Tying donations to results could motivate big philanthropy in ways never seen before, Sheldrick says. “This is a case study. The potential really has no limits if it works.”
Each of the deals proposed by Global Citizen would create a funding agreement similar to a “social impact bond.” Typically, with impact bonds, private investors provide seed capital for an effort on climate, social services, etc. A municipality or regional or national government agency reimburses the investor — with interest — based on the success of the program.
The proposed Global Citizen impact bonds are unusual in both their size and the role of philanthropy in paying for results, says Emily Gustafsson-Wright, Brookings senior research fellow in global economics and development. If completed, she adds, it would be the largest results-based program in which philanthropy alone would provide results funding.
The Quality Education India Development Impact Bond, which aims to improve the outcomes of more than 200,000 primary school students, counts only philanthropy among its funders. These are the Michael and Susan Dell Foundation, Comic Relief, the Larry Ellison Foundation and the Mittal Foundation. But their combined commitment is only $9.2 million over four years.
Featured together, the six Global Citizen funds aim to make donors an offer they can’t refuse. “To be honest, it removes an excuse not to give,” Sheldrick says. “A donor can’t say, ‘You’re not covering my problem.'”
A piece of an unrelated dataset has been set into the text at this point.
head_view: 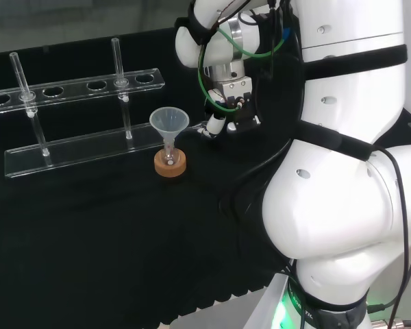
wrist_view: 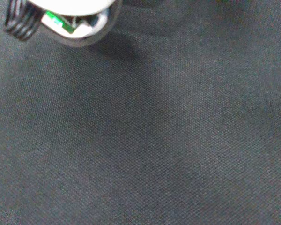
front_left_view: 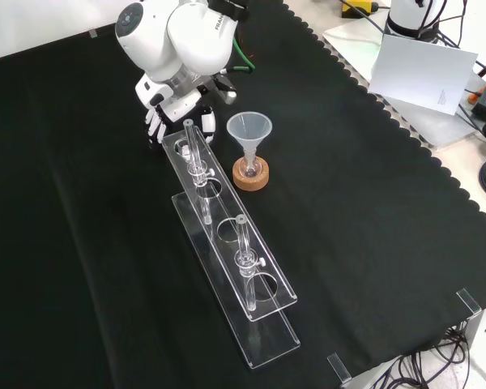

Chris Stadler, president of Global Citizen and managing partner of private equity firm CVC Capital Partners, said he plans to make a mid-to-high seven-figure contribution split between a donation and an impact investment. Investors will like the programs to be proven, Stadler says, which means there’s little risk to their capital. Donors will appreciate that their money only pays for results.
“We’d like to help connect people who struggle to find impact that can scale,” Stadler says.
Global Citizen and NPX expect financial industry executives to be attracted to the model, but also the wealthy in general. NPX donors include five Giving Pledge members: Richard and Joan Branson; Charlie and Candy Ergen; Gordon Gund (who signed the engagement with his late wife, Llura); Lyda Hill; and Pierre and Pam Omidyar.
This article was provided to The Associated Press by the Chronicle of Philanthropy. Drew Lindsay is a senior editor at the Chronicle. Email: email@example.com. The AP and the Chronicle are supported by the Lilly Endowment for coverage of philanthropy and nonprofits. The AP and the Chronicle are solely responsible for all content. For all of AP’s philanthropy coverage, visit https://apnews.com/hub/philanthropy.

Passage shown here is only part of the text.